The goal of this analysis was to screen for a specific miRNA signature of high-risk cancer patients with disease recurrence. Initially we compared miRNA expression in all 13 high-risk PCa cases together to that of the benign disease. Of all differentially expressed miRNAs (expression fold change >1.5 and p value <0.05) the majority of 61 miRs were down-regulated and 21 miRs were up-regulated in the high-risk disease. See Table S1 for listing of all up- and down-regulated miRNAs. Hierarchical clustering, based on the selected 82 differentially expressed miRNAs, generated a tree with clear distinction between the malignant disease and the benign hyperplasia (Fig. 1A). Even though comparison was performed only between the benign and the malignant disease, a sub-grouping of the tumors based on their clinical outcome was evident.

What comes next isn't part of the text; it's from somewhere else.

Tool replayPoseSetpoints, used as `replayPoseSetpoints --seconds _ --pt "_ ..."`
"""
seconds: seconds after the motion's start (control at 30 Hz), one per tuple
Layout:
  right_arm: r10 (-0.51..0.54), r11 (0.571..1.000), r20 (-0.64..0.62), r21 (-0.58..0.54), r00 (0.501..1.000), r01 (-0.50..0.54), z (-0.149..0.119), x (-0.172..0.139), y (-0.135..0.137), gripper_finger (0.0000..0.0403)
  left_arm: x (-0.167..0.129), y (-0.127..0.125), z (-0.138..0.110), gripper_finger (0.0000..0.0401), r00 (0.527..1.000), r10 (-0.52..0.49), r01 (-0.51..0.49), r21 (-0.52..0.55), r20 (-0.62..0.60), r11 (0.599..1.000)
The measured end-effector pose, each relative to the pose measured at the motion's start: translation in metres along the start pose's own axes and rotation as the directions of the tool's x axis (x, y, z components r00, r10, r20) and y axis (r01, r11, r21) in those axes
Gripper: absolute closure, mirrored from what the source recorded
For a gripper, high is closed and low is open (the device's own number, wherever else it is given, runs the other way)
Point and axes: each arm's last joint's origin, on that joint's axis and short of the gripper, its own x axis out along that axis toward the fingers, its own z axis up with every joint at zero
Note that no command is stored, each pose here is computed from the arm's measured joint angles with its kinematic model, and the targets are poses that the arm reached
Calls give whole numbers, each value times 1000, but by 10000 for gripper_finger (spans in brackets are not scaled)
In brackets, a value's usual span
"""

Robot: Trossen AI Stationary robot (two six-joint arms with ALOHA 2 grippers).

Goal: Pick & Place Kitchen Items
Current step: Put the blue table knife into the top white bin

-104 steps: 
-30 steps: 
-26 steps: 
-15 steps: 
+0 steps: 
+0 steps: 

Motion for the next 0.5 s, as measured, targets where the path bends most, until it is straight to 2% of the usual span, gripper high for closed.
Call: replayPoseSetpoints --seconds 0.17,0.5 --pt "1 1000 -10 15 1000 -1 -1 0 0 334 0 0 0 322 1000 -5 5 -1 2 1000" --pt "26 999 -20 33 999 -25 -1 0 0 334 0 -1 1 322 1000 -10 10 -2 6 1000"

A. Microarray profiling of 6 BPH and 13 high-risk PCa tissue specimens (cohort A). The latter were subdivided by clinical outcome: group 1: high-risk PCa+CPFS (n = 7); group 2: high-risk PCa+CF (n = 6). Row-wise scaled heatplot of genes showing a fold change >1.5 and an adjusted p value <0.05. Red indicating high expression, green low expression. Cancerous and non-cancerous prostate tissues are clearly separated. Clustering indicates a distinction between group 1 and 2. B. Technical validation of the microarray data by qRT-PCR. Relative expression of miR-16, -29a, and -221 was analyzed in 6 BPH (white) and 13 high-risk PCa samples (grey). MiRNA expression is shown as means of BPH and high-risk PCa expression with error bars for standard deviation. *indicates p<0.01, p values were calculated using the Welch 2 sample t-test.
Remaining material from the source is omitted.